Add Capability.SEEKABLE_READ to the enum. The capability means the backend always returns seekable streams from read() — see §1 for the per-backend seekability table.

Capability semantics — "always seekable" vs "technically seekable":

All backends in the "Yes" column of §1 declare SEEKABLE_READ. This includes S3 (s3fs), whose streams are seekable via HTTP range requests (fsspec's AbstractBufferedFile). While seeking on s3fs is not zero-cost like a local file, the capability flag means "the stream supports seek()/tell() and seekable() returns True" — it does not promise that seeking is free.

This matches how Capability.GLOB works: some backends implement glob via native filesystem calls (Local), others via prefix-optimized listing + client filtering (S3, Azure). The capability means "this operation works," not "this operation is equally fast everywhere."

Backends that declare SEEKABLE_READ: Local, Memory, S3 PyArrow, SFTP, S3 (s3fs). Backends that do not: Azure, HTTP.

User code can query: store.supports(Capability.SEEKABLE_READ).

This costs nothing — it's a single enum member and one extra value in the capability sets of 5 backends.

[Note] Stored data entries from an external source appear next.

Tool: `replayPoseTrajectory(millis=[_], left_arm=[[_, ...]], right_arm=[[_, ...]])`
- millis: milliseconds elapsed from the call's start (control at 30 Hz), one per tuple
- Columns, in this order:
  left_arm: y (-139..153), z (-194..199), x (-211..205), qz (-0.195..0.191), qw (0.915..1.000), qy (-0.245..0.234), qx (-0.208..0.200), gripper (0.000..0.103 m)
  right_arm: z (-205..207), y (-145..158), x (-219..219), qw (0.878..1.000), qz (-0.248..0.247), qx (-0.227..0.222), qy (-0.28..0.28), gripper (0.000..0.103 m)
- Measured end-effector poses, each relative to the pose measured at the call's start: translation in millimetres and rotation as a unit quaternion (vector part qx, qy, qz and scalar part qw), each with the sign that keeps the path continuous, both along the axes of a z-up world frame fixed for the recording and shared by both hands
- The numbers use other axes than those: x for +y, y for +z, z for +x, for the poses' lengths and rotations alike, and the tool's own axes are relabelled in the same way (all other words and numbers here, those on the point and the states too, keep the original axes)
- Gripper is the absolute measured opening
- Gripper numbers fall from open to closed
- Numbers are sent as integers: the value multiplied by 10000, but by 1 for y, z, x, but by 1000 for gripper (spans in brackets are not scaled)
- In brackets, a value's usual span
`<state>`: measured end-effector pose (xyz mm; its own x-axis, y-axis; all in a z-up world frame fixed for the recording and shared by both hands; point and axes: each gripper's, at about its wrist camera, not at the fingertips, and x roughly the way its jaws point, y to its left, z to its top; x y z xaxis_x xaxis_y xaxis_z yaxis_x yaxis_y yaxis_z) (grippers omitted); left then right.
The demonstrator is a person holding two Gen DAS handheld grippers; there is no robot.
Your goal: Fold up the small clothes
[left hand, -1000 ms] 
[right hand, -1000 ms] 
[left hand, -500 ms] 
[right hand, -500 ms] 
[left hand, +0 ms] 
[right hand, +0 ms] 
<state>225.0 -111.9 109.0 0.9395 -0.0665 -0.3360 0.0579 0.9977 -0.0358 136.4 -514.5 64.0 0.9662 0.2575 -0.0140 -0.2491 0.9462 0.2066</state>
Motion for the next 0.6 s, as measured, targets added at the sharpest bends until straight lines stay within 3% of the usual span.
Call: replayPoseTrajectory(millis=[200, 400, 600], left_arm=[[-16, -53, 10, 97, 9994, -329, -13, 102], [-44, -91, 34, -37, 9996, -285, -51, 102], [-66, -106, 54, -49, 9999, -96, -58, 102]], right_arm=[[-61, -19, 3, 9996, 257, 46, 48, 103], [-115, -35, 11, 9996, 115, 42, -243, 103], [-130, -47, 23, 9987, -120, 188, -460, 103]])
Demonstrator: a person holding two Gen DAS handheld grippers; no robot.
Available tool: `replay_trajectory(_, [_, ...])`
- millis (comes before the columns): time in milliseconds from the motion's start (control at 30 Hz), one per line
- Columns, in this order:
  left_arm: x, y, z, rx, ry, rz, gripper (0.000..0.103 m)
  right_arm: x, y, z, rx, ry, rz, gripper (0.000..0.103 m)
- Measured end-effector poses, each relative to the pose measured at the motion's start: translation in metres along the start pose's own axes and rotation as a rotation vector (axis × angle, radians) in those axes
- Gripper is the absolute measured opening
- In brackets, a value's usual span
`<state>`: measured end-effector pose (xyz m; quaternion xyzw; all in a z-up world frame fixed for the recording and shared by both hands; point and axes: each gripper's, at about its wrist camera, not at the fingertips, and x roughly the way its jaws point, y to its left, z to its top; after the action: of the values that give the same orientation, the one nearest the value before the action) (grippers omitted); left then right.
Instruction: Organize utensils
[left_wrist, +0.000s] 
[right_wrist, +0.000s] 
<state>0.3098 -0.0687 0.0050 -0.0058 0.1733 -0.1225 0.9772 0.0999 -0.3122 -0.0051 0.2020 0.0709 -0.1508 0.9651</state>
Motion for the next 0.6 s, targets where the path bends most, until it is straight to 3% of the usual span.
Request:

No new methods, no behavior change.

Tier 2: Store-Level Contract Clarification

No new Store method needed at this tier. The existing Store.read() already returns BinaryIO, and BinaryIO.seekable() already tells the caller whether the stream supports seeking. The capability flag adds a static guarantee ("all streams from this store are seekable") on top of the per-stream dynamic check.

The distinction matters: a caller that needs seekability can check the capability once at setup time rather than handling the non-seekable case on every read.

Tier 3: Extension — ext.seekable

A new extension module remote_store.ext.seekable with a single public function:

def seekable_read(
    store: Store,
    path: str,
    *,
    max_memory: int = 8 * 1024 * 1024,  # 8 MB, matches atomic write default
) -> BinaryIO:
    """Return a seekable stream for *path*.

    If the stream returned by ``store.read()`` is already seekable,
    returns it directly — zero overhead. Otherwise, spools the stream
    into a ``SpooledTemporaryFile``: content up to *max_memory* bytes
    stays in RAM, beyond that spills to a temporary file on disk. The
    returned stream is always seekable and positioned at byte 0.
    """

Algorithm:

stream = store.read(path)
if stream.seekable():
    return stream                     # already seekable, zero-copy

if store.supports(Capability.SEEKABLE_READ):
    warnings.warn(
        f"Backend declares SEEKABLE_READ but stream is not seekable",
        stacklevel=2,
    )

spool = SpooledTemporaryFile(max_size=max_memory)
try:
    shutil.copyfileobj(stream, spool)
except BaseException:
    spool.close()
    raise
finally:
    stream.close()

try:
    spool.seek(0)
except BaseException:
    spool.close()
    raise
return spool

Key properties:

  • Streaming-friendly fallback. SpooledTemporaryFile stays in memory for small files (≤8 MB default) and spills to disk for large ones. This avoids the memory bomb of read_bytes() + BytesIO while still providing seekability.
  • Zero overhead on seekable backends. When the stream is already seekable, no copying happens at all. The runtime seekable() check is the authority; the SEEKABLE_READ capability is a static hint for callers who want to branch at setup time.
  • Caller doesn't need to know the backend. The extension handles the branching.
  • max_memory is tunable. Callers who know their files are small can raise it (e.g., sys.maxsize for always-in-memory). Callers with tight memory budgets can lower it to 0 (always spool to disk).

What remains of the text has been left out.